▸ **ACTION ITEM**
Omit the pictures and output every entry below exactly as written.
▬▬▬
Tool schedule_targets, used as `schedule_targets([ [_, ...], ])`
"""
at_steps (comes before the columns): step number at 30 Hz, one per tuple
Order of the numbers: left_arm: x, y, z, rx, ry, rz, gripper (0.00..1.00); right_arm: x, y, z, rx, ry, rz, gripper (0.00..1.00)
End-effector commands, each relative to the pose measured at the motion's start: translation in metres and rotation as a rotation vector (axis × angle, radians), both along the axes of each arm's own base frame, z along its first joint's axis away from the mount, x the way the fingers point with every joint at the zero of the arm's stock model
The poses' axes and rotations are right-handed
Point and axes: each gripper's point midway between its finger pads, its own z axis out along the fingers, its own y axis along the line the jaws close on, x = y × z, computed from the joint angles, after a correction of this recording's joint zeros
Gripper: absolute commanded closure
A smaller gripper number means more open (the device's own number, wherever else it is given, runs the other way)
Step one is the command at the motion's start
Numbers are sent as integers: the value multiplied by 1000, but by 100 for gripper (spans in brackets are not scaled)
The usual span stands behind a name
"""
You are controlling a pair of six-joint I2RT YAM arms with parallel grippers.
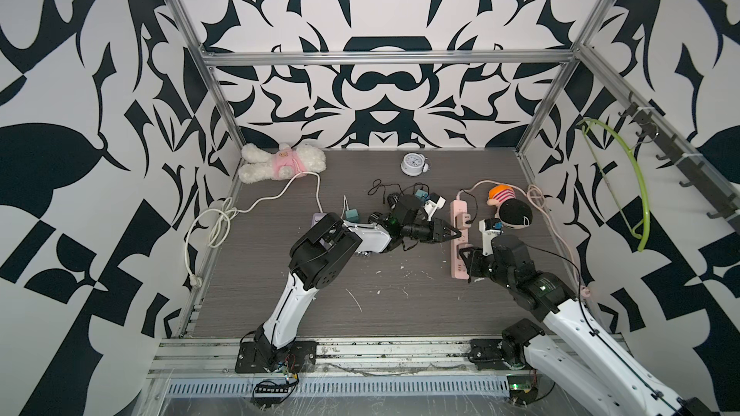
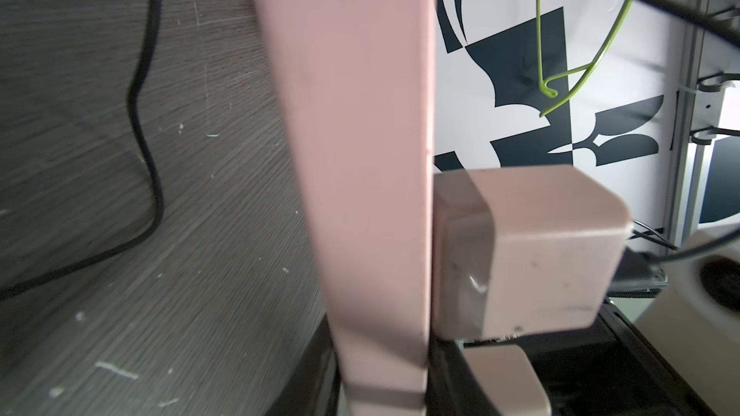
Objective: Unplug the electric shaver
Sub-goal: Remove the plug from the socket, then place the socket at the center of the board.
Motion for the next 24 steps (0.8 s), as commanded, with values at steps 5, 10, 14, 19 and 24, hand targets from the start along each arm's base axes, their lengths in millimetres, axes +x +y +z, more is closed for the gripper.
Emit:
schedule_targets([
  [5,42,39,-81,203,49,159,100,5,-2,42,5,-126,5,100],
  [10,43,35,-77,186,60,148,100,2,-3,40,10,-119,1,100],
  [14,40,20,-63,138,70,111,100,2,-8,41,-5,-121,-18,100],
  [19,23,-5,-45,150,38,30,100,3,-10,47,-20,-115,-32,100],
  [24,14,-16,-36,164,23,-8,100,4,-9,44,-26,-95,-29,100],
])
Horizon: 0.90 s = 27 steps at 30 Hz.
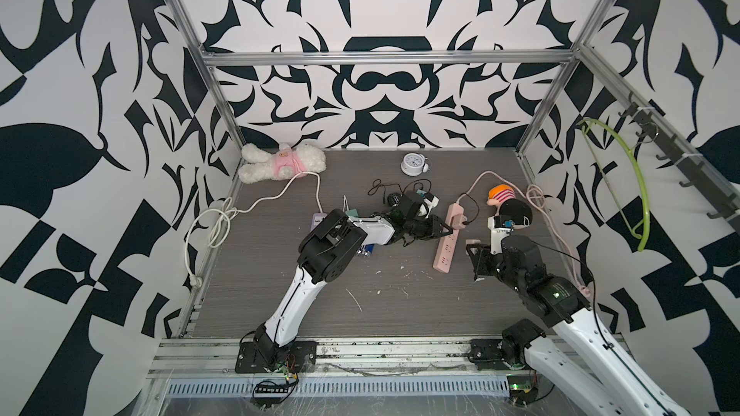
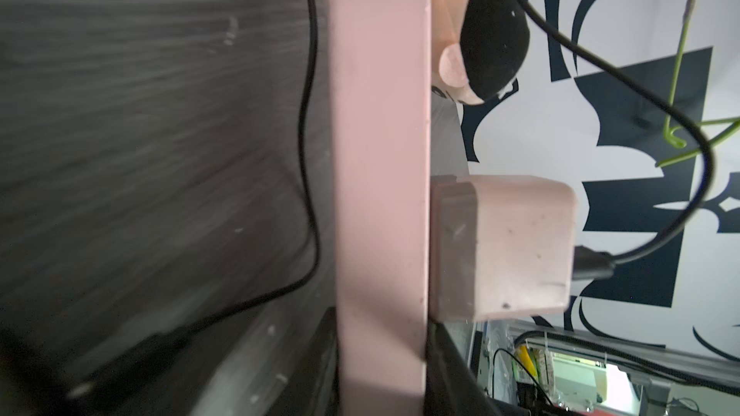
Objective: Unplug the electric shaver
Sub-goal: Place the socket at the center of the board.
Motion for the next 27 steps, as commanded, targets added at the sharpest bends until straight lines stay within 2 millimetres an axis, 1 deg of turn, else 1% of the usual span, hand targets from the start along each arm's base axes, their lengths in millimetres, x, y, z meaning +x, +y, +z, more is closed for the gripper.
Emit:
schedule_targets([
  [1,-7,-7,2,9,-17,-48,100,6,0,18,-2,-39,-8,100],
  [3,-7,-7,-2,15,-5,-45,98,5,1,14,-4,-24,-3,100],
  [7,-7,-8,-8,16,24,-38,87,3,1,10,-17,8,2,100],
  [9,-7,-8,-13,20,38,-33,83,2,1,9,-19,19,5,100],
  [12,-8,-5,-21,30,62,-25,72,-1,1,5,-19,36,10,100],
  [17,-10,-1,-32,41,90,-14,62,-4,2,-1,-26,74,17,100],
  [19,-9,0,-36,45,102,-11,57,-5,2,-3,-31,89,18,100],
  [21,-9,1,-40,52,118,-7,43,-6,3,-4,-27,101,25,100],
  [24,-8,4,-41,61,116,2,34,-7,7,-4,-12,107,43,100],
  [26,-6,7,-38,69,103,14,25,-8,11,-4,2,108,60,100],
  [27,-4,11,-36,78,93,20,14,-7,15,-3,17,104,76,100],
])
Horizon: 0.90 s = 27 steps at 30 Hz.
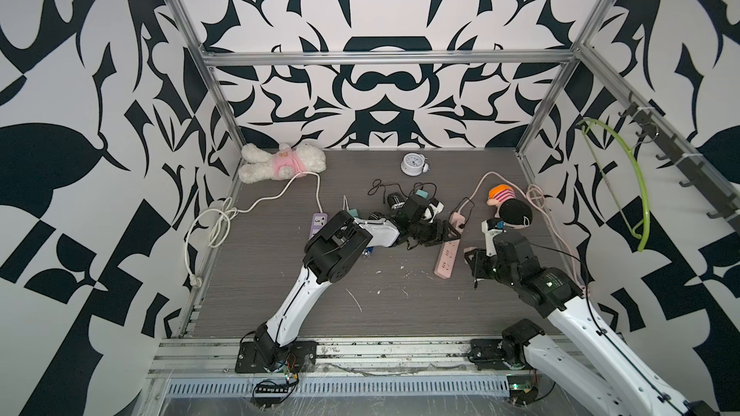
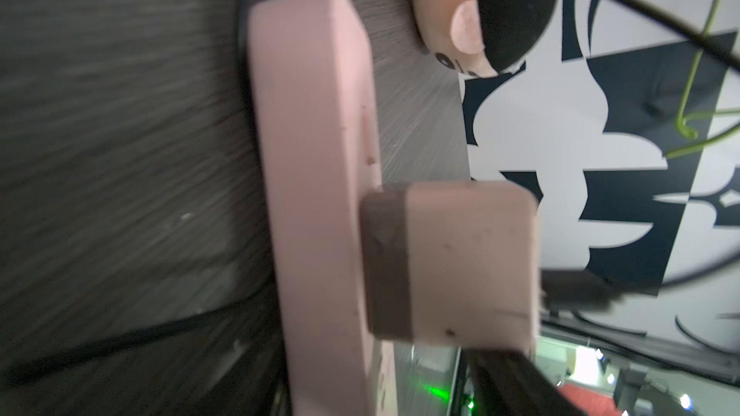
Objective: Unplug the electric shaver
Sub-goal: Place the socket at the center of the board, then place the plug at the center of the board.
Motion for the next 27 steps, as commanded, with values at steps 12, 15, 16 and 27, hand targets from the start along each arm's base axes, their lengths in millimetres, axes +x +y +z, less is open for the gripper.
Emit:
schedule_targets([
  [12,35,108,70,380,-330,175,1,22,66,29,238,-59,206,100],
  [15,41,145,86,395,-342,245,1,32,79,27,239,-61,233,100],
  [16,42,159,90,401,-344,271,1,35,85,25,238,-57,242,100],
  [27,29,238,116,446,-440,397,1,69,155,-8,249,8,362,100],
])
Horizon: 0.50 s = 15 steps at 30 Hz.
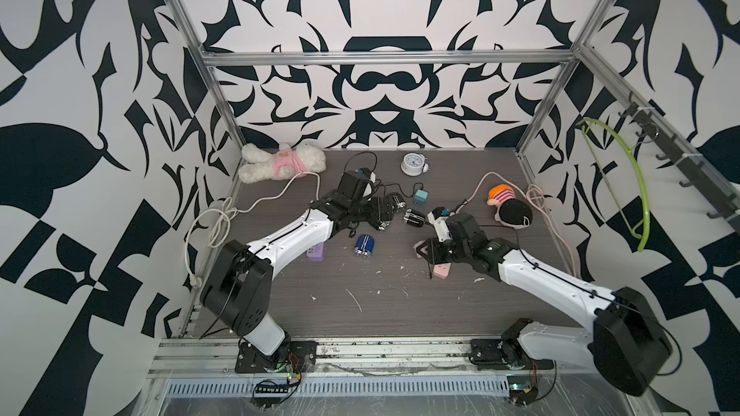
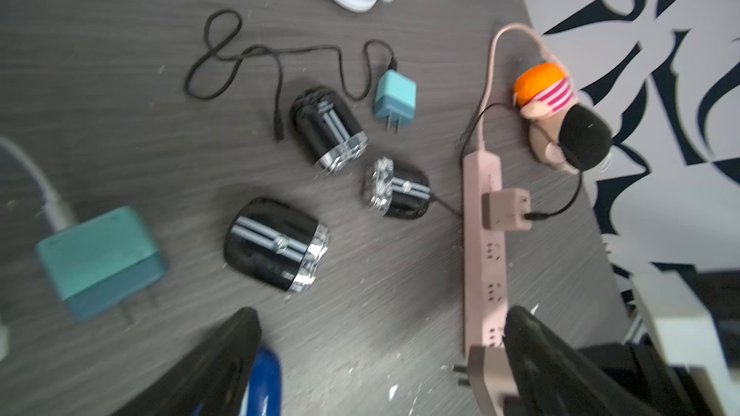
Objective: Unplug the electric shaver
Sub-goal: Place the plug at the center of the board.
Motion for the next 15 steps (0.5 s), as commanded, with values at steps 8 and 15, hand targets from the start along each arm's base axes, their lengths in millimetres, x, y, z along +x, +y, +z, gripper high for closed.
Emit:
schedule_targets([
  [8,-16,27,8,30,-60,34,1,37,62,7,121,-42,68,100],
  [15,-20,34,4,31,-63,52,1,42,71,-13,97,-4,67,100],
])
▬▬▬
▸ **ANSWER TO THIS EXERCISE**
Tool schedule_targets, used as `schedule_targets([ [_, ...], ])`
"""
at_steps (comes before the columns): step number at 30 Hz, one per tuple
Order of the numbers: left_arm: x, y, z, rx, ry, rz, gripper (0.00..1.00); right_arm: x, y, z, rx, ry, rz, gripper (0.00..1.00)
End-effector commands, each relative to the pose measured at the motion's start: translation in metres and rotation as a rotation vector (axis × angle, radians), both along the axes of each arm's own base frame, z along its first joint's axis away from the mount, x the way the fingers point with every joint at the zero of the arm's stock model
The poses' axes and rotations are right-handed
Point and axes: each gripper's point midway between its finger pads, its own z axis out along the fingers, its own y axis along the line the jaws close on, x = y × z, computed from the joint angles, after a correction of this recording's joint zeros
Gripper: absolute commanded closure
A smaller gripper number means more open (the device's own number, wherever else it is given, runs the other way)
Step one is the command at the motion's start
Numbers are sent as integers: the value multiplied by 1000, but by 100 for gripper (spans in brackets are not scaled)
The usual span stands behind a name
"""
You are controlling a pair of six-joint I2RT YAM arms with parallel grippers.
Objective: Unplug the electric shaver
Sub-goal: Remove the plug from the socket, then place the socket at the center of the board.
Motion for the next 24 steps (0.8 s), as commanded, with values at steps 5, 10, 14, 19 and 24, hand targets from the start along each arm's base axes, their lengths in millimetres, axes +x +y +z, more is closed for the gripper.
Emit:
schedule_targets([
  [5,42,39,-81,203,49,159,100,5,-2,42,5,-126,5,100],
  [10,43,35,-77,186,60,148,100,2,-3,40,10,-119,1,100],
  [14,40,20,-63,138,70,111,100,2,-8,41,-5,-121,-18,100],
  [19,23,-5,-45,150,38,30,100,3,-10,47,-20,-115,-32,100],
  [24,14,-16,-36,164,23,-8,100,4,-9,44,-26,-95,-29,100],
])
Horizon: 0.90 s = 27 steps at 30 Hz.
Objective: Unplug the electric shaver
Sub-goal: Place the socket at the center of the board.
Motion for the next 27 steps, as commanded, targets added at the sharpest bends until straight lines stay within 2 millimetres an axis, 1 deg of turn, else 1% of the usual span, hand targets from the start along each arm's base axes, their lengths in millimetres, x, y, z meaning +x, +y, +z, more is closed for the gripper.
Emit:
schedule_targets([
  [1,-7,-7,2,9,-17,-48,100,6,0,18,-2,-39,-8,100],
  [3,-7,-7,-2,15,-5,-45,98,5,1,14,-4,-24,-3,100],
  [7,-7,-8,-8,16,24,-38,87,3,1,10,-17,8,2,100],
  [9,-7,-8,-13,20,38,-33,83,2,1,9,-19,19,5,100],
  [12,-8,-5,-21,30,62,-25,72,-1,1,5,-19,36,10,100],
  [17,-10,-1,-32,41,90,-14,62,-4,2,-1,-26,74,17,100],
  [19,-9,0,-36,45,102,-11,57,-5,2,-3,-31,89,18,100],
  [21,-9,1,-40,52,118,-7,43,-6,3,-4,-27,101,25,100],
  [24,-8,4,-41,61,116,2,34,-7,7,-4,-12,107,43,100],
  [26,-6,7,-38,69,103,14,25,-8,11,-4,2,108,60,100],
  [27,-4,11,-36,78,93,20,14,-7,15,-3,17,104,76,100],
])
Horizon: 0.90 s = 27 steps at 30 Hz.
Objective: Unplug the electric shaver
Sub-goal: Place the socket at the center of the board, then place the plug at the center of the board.
Motion for the next 27 steps, as commanded, with values at steps 12, 15, 16 and 27, hand targets from the start along each arm's base axes, their lengths in millimetres, axes +x +y +z, less is open for the gripper.
Emit:
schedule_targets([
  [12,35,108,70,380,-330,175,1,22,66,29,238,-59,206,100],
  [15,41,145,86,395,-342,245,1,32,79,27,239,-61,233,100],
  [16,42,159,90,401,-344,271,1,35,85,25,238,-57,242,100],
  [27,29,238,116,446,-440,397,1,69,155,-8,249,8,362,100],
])
Horizon: 0.50 s = 15 steps at 30 Hz.
Objective: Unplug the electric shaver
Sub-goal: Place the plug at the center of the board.
Motion for the next 15 steps (0.5 s), as commanded, with values at steps 8 and 15, hand targets from the start along each arm's base axes, their lengths in millimetres, x, y, z along +x, +y, +z, gripper high for closed.
Emit:
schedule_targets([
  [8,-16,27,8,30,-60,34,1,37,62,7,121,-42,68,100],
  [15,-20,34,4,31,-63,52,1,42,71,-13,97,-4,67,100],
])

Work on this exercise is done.